So there was a real spread between cap rates in conventional multifamily and student housing over the last couple of years as cap rates really compressed in conventional apartments and capital that was looking for housing all of a sudden looked over at student apartments and they were seeing a cap rate that was one percent higher than the same looking building in conventional and conventional capital gravitated over towards student housing. There’s been some compression in student housing and they’re a little closer now, so maybe it’s a little more balanced, but the bottom line is that smart institutional investors are going beyond the four main food groups of multifamily office, retail and industrial. They’re going into niches like student housing and senior housing and self storage and data centers. They’re going into the niche classes, because it’s a good diversifier in a real estate portfolio. So there’s a lot of capital.
Dean Wehrli:
Are investors usually looking for a given return and is that return more or less, let’s say if they went into a conventional apartment?
Fred Pierce:
So they’re generally looking for a slightly higher return than in conventional apartments. Some will argue one way and some of the other. I will say that it’s a little riskier in student housing, because of the leasing cycle. We only could do it once a year and it’s management intensive. So if you’re going to invest, you really don’t want to hire a third party property manager. You want to do a partnership with an operator, who’s really experienced. Picture if you’re in hospitality, do you want to have someone who doesn’t have a hotel business, running a hotel for you? Well, it’s the same as student housing. You want a really seasoned operator, but then with that, that can mitigate your risk and then you can get really good returns.
Dean Wehrli:
So is that kind of the norm that investor will partner up with an operator from the outset and develop that new student housing? Is that kind of the usual scenario?
Fred Pierce:
Yeah, I’d say it’s one of two. They either don’t partner with an operator and they learn the hard way and then they sell out and then if they come back into the space, they partner up with an operator or they know from the get go, they really need to partner with an operator and then there’s been a lot of consolidation.

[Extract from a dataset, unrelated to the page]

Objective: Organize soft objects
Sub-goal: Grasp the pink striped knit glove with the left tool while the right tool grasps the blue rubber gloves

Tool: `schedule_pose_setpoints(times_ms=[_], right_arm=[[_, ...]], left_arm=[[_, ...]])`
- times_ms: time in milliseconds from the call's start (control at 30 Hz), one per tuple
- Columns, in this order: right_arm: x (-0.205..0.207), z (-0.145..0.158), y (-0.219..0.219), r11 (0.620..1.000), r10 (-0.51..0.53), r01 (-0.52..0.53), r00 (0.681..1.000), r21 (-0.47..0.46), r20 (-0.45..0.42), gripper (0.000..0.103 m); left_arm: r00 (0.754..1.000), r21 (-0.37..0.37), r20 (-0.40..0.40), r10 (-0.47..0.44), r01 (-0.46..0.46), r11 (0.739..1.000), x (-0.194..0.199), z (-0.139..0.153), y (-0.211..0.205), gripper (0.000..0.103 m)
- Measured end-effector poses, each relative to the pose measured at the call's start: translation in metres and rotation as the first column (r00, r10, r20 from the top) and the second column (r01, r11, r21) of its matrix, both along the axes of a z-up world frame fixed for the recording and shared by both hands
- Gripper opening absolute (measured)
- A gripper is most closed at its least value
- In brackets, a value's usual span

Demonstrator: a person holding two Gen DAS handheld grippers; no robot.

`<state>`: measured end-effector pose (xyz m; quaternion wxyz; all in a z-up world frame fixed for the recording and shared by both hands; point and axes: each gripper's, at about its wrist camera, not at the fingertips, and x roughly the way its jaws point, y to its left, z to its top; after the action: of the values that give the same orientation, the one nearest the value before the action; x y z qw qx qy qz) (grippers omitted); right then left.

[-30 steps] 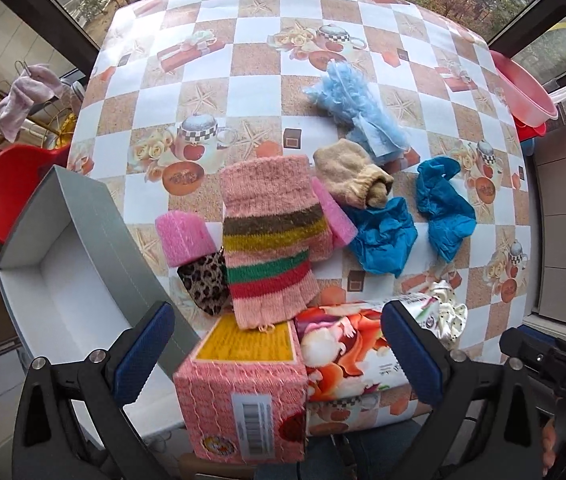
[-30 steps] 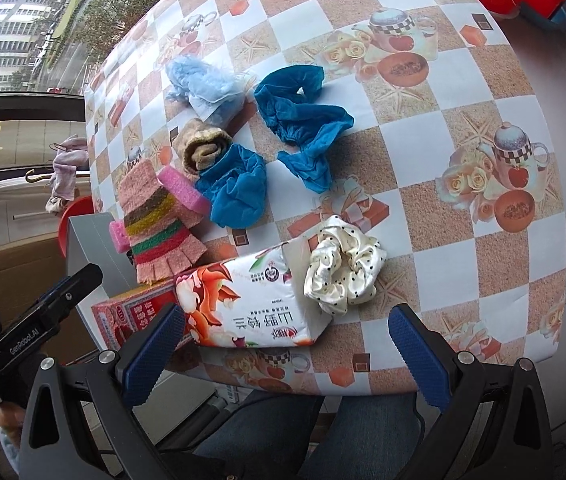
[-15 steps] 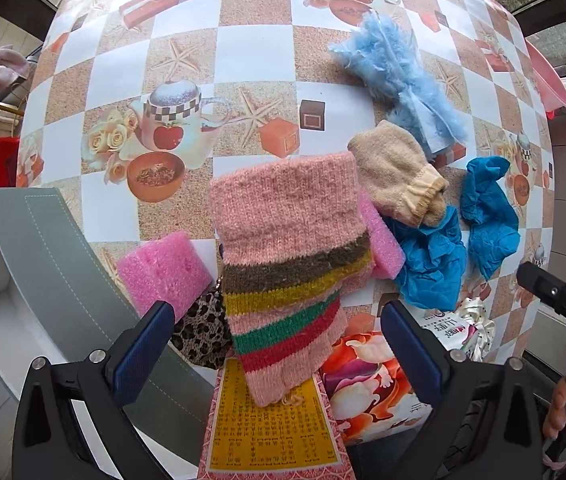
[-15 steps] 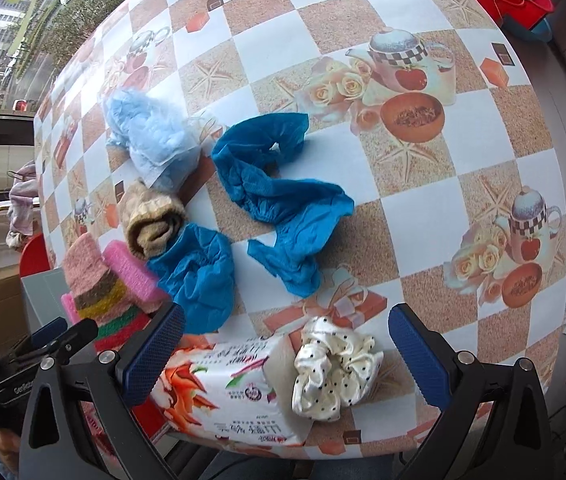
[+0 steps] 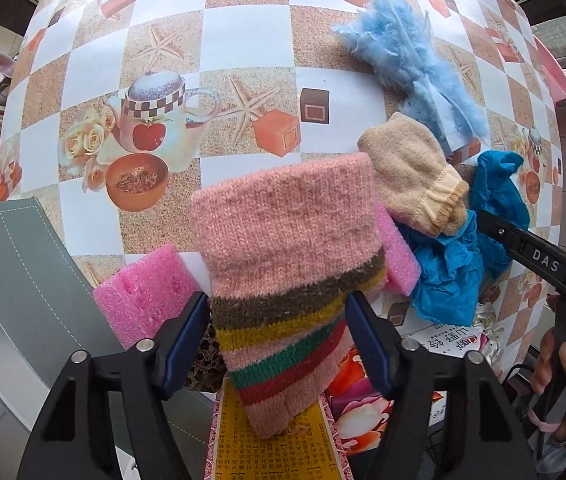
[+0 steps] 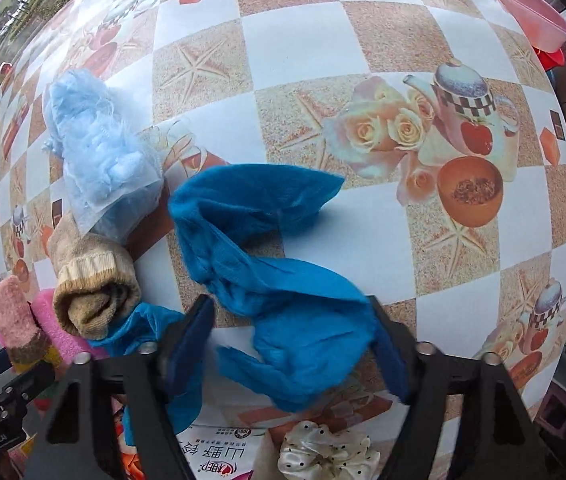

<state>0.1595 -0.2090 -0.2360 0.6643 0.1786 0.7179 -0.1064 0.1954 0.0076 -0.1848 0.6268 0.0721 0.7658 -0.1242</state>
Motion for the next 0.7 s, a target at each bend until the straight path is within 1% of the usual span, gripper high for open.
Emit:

So what it took to be a top 25 owner 10 years ago, you’ve got to have almost triple the number of beds in your portfolio now, that you did 10 years ago, if you want to be one of the top 25. So there’s been a consolidation and it’s been backed by capital, who are partners with operators like ourselves and they find that’s a prudent way to do it.
Dean Wehrli:
Are the operators very specialized? That is to say, maybe not just your experience, but in general, would a student housing operator not also be a conventional apartment complex operator or manager? Or would they?
Fred Pierce:
Yeah, so I would say the super majority on the management side, that are in student housing, are their own management company. They have the expertise, we do it, companies like mine that do it. There have been a number of student housing companies that have crossed over and they’ve done it both ways. I mean, some crossed over from conventional multi into student years ago. More recently, opportunities have crossed over from student into multi and in those, some of them that have crossed into multi, manage their own. Some of them have third party managers, but definitely those that are in student are managing their own student, because it’s so management intensive.
Dean Wehrli:
Let’s talk a little bit about this locations of student housing. Is there that happy zone? So you’re off campus housing. Is there a happy zone in terms of proximity to that target campus for you, like a mile, a radius or something like that?
Fred Pierce:
It’s very misrepresented and misunderstood. So there’s some groups that say, I only want to be pedestrian, but let’s go back again and say Michigan State, it’s a 5,000 acre campus. What does pedestrian mean? Are you close to your classes? Are you jumping on the campus bus to get to your classes? Are you pedestrian to the football stadium, but nowhere near your classes? Are you close to your classes, but nowhere near the off-campus bars? Or what about the athletic facility? So A, there’s a big misnomer that pedestrian is the be all to end all. Yes, if you’re near the things that people like to do, that kids like to do, or the classes, there’s a premium for that. Usually those are mid-rise buildings and they’re the most expensive. They’re a 1,000 dollars or more per bed with less amenities, but then you got a different product type and you can go to drive properties and the drive properties, majority of them run their own private shuttle service and there’s a shuttle going to campus every 15 minutes and it can oftentimes go to multiple locations.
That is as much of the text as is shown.